This involves much more taking case histories, after the methods used by medical students in their duties in the surgical and medical wards as dressers and clerks. In other words, all the steps necessary to form a diagnosis must be followed as routine practice in each and every case; and this training should be commenced at an earlier part of the curriculum, so that it may become more or less automatic, rather than a-mere gesture of an ultra-refined attitude towards the work in hand.

The most potent stumbling-block to progress in acquiring the medical point of view in dentistry is the strenuous opposition to the so-called merging of dentistry with medicine, which is sponsored by some of the most powerful men in the profession. In the report by the Carnegie Foundation on Dental Education, Professor Gies said that although the practice of dentistry cannot be made an accredited specialty of medicine, it should be developed into “the equivalent of an oral specialty of the practice of medicine.”

To an opponent of Dental Autonomy this seems to be an unfortunate decision, and to a captious critic might seem to savor somewhat of the “Quibble” status.

Efficiency in Dentistry Demands Medical Training

However, the main point to settle is whether the present restricted training of the dental student with a minimum of general medicine, is capable of producing efficient practitioners in a real dental health service. The writer feels that in order to appreciate the benefits of general medical training it is necessary to undergo such training; in fact that it is quite impossible, all things being considered, to realize to the full, the effect of such experience without taking a course in medicine. It is time to get rid of this spell of self-delusion with which we are prone to envelop ourselves. (Witness the daylight saving craze—when in order to get up at 6 a.m. we must advance the clock so that we appear to rise at 7 a.m. Leave the clock alone!)

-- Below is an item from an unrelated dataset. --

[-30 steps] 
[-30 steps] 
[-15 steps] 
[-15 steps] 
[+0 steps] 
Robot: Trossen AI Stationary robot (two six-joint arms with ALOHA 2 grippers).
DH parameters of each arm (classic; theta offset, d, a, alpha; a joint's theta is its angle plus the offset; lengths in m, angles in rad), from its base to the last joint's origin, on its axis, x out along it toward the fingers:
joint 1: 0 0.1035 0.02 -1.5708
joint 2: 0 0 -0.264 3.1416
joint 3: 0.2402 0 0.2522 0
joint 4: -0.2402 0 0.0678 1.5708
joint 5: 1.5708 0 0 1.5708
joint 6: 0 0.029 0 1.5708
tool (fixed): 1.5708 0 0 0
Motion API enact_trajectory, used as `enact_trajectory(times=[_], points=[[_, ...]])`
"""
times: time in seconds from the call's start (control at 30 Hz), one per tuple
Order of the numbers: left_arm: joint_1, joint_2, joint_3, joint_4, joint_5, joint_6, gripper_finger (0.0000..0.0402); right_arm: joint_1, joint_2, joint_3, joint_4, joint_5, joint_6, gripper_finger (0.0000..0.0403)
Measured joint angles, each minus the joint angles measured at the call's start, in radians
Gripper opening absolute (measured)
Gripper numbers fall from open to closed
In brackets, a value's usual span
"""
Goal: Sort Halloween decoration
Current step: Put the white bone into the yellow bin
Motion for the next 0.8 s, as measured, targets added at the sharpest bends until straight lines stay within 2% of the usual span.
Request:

We think we are correct in saying that without exception the most strenuous opponents           of the complete medical course, have not had that training themselves. If this is not literally                 true, the author will be happy to apologize!

But certain pertinent questions are in order: 1st. Is dentistry a health service, 2nd does the average dental curriculum suffice for such training? (If the answer to this 2nd is No,) then—3rd should be done to rectify the situation?

It should be observed that in all this criticism the word average is stressed repeatedly, because there is no intention or excuse for belittling the ideals and methods of some of the modern dental schools—without mentioning names. In some of the said institutions the training is of such quality as to stimulate a desire on the part of the students to make research and teaching their life-work rather than the practice of dentistry.

But as regards the average general practitioner, who is really responsible for the dental health welfare of the masses, it would be far from wise to encourage the notion that it is possible without a medical training to act as if he, the general practitioner aforesaid, had undergone such training. A few lectures on general medicine, and hints on the gathering of data from which to form a diagnosis coming during the senior year as part of a finishing process, are by no means sufficient, because the effect is likely to be transient only.

Before going further with this thesis, it should be distinctly understood that the writer has no intention of, or justification for, any belittling of the magnificent work that has been done especially, in the realms of prosthodontia and exodontia, and other branches of oral surgery; but he must insist that reparative measures in general, however beautiful per se, have had very little, if any, effect in stemming the tide of decalcification (dental).

With regard to periodontal lesions, although a gallant attempt has been made by the Academy of Periodontology for twenty years to inculcate principles and practices for prevention, alleviation or cure of pyorrhea alveolaris, it has failed to impress either the public or the professions by and large, with the necessity for dealing with supporting tissues of teeth, on an equal basis with the teeth themselves. And yet it is claimed that as many teeth are lost from pyorrhea as from caries, and that pus pockets extending over a possible are 7 or 8 times as large as the tonsillar territory, contribute a menace to general health from focal infection, as powerful as that from apical disease.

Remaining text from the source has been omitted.